The publication of the PMI indexes rightly confirmed these fears: growth in economic activity in the euro area in June slowed more markedly than expected due to the impact of inflation.

The session was also revived by a second hearing in the US Congress by Jerome Powell, chairman of the Federal Reserve. Acknowledging the day before that tightening monetary policy posed a risk of recession, he reiterated, this time to officials, that the Fed’s commitments were “unconditional.”


At the sector level, cyclical stocks were particularly affected: the automotive industry fell by 3.64%, banks – by 3.35%, the latter was affected by falling bond yields.

BNP Paribas, Crédit Agricole and Société Générale lost from 3.97% to 5.51%. In Frankfurt, Deutsche Bank fell 12.19%.

Atos rose 6.18%, using information from BFM Business that the state will be behind the merger with Thales, falling 0.98%.

Valneva, whose trade was suspended for most of the day, rose 19.62% after receiving a positive opinion from the European Medicines Agency’s Committee for Medicinal Products for Human Use on marketing authorization for its COVID-19 vaccine in Europe.


At the time of closing in Europe, Wall Street was moving on a positive note: Dow Jones received 0.5%, Standard & Poor’s 500 – 0.8%, and Nasdaq Composite – 1.5%.

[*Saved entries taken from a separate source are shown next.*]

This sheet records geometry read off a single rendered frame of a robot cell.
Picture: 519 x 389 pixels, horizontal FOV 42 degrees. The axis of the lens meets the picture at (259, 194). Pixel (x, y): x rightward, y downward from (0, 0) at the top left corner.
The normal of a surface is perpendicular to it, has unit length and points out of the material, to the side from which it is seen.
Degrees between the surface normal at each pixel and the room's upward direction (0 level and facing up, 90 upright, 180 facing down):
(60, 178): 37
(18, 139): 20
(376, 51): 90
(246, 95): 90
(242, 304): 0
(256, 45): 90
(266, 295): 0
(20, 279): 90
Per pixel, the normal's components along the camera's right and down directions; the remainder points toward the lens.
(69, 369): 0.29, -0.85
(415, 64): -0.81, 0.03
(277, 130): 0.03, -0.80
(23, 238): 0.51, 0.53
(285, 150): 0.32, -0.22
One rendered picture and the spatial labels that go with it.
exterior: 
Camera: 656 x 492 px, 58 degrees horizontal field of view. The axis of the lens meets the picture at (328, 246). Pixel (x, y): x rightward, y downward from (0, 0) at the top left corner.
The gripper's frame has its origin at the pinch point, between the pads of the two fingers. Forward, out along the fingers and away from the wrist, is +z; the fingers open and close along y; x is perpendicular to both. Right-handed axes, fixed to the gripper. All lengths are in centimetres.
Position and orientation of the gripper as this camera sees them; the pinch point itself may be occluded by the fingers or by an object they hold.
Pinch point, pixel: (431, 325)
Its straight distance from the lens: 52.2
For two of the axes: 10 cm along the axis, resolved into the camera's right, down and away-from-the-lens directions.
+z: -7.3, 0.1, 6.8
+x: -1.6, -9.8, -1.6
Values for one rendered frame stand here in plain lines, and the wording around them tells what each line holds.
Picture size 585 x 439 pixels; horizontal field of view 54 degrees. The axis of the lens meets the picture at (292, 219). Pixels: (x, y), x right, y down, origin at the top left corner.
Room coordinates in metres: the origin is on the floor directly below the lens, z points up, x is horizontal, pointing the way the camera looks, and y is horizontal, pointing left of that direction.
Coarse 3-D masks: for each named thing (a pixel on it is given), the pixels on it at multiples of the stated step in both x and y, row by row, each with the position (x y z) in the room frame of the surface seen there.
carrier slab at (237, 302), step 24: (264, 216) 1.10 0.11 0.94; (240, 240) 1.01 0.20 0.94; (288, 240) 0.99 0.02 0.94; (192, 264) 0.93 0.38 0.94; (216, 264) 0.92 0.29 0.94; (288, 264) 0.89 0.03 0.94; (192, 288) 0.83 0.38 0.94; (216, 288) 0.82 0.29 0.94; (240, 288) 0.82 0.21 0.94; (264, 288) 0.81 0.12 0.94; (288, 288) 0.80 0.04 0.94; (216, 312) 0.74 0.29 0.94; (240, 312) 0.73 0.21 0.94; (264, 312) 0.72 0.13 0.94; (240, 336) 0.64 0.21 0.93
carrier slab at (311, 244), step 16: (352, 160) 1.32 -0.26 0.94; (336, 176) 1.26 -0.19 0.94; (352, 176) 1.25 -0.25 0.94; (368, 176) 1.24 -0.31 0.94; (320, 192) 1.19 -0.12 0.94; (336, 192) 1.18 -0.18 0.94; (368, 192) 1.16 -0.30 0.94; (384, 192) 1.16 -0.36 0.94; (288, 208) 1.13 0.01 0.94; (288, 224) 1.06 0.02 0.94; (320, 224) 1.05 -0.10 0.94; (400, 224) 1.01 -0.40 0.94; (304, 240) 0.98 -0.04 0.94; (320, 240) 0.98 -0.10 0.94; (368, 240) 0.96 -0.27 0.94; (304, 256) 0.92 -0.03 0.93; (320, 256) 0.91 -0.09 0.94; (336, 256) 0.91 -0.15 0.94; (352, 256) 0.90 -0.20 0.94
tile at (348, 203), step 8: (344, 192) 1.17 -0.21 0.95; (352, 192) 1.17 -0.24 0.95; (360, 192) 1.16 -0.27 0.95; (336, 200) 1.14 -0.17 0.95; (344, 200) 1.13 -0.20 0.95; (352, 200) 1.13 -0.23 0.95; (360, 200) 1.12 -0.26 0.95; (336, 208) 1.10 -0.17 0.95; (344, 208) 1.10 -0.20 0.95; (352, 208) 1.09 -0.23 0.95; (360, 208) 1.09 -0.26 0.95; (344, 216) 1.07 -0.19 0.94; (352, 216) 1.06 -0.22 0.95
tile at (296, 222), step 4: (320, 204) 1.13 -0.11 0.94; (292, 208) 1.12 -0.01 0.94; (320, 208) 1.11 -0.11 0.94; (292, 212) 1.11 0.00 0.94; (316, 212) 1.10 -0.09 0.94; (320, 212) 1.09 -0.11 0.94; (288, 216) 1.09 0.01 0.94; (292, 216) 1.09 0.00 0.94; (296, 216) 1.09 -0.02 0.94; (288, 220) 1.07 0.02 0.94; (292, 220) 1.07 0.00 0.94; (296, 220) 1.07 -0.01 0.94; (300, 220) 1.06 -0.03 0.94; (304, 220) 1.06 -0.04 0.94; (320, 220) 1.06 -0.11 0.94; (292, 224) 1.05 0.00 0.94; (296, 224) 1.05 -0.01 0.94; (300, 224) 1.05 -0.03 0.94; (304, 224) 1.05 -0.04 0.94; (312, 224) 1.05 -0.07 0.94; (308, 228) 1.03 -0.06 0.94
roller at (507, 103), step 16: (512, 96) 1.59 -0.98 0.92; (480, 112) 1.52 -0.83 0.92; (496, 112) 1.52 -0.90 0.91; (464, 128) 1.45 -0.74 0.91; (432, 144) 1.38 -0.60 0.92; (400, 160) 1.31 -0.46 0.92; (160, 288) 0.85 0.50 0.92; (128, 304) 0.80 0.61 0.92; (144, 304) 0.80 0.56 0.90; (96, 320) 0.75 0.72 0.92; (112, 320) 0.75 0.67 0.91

In the United States, private sector activity slowed to 51.2 in June, the lowest level in five months, as high inflation and falling consumer confidence weakened demand in all sectors.

Last week, the number of unemployment applications fell slightly less than expected to 229,000.


Government bond yields fell sharply amid economic concerns: the ten-year German Bund hit a two-week low at the session at 1.39%.

In the United States, ten-year Treasury bond yields fell nearly 12 basis points to 3.0405%


The dollar rose 0.27% against a basket of reference currencies.

The euro, which fell 0.52%, is trading at $ 1.051, which is deteriorating due to poor PMIs, forcing some traders to expect a less aggressive tightening of monetary policy by the European Central Bank.


The oil market is receding as investors reconsider the impact of a potential downturn in the economy and rising rates by major central banks on oil demand.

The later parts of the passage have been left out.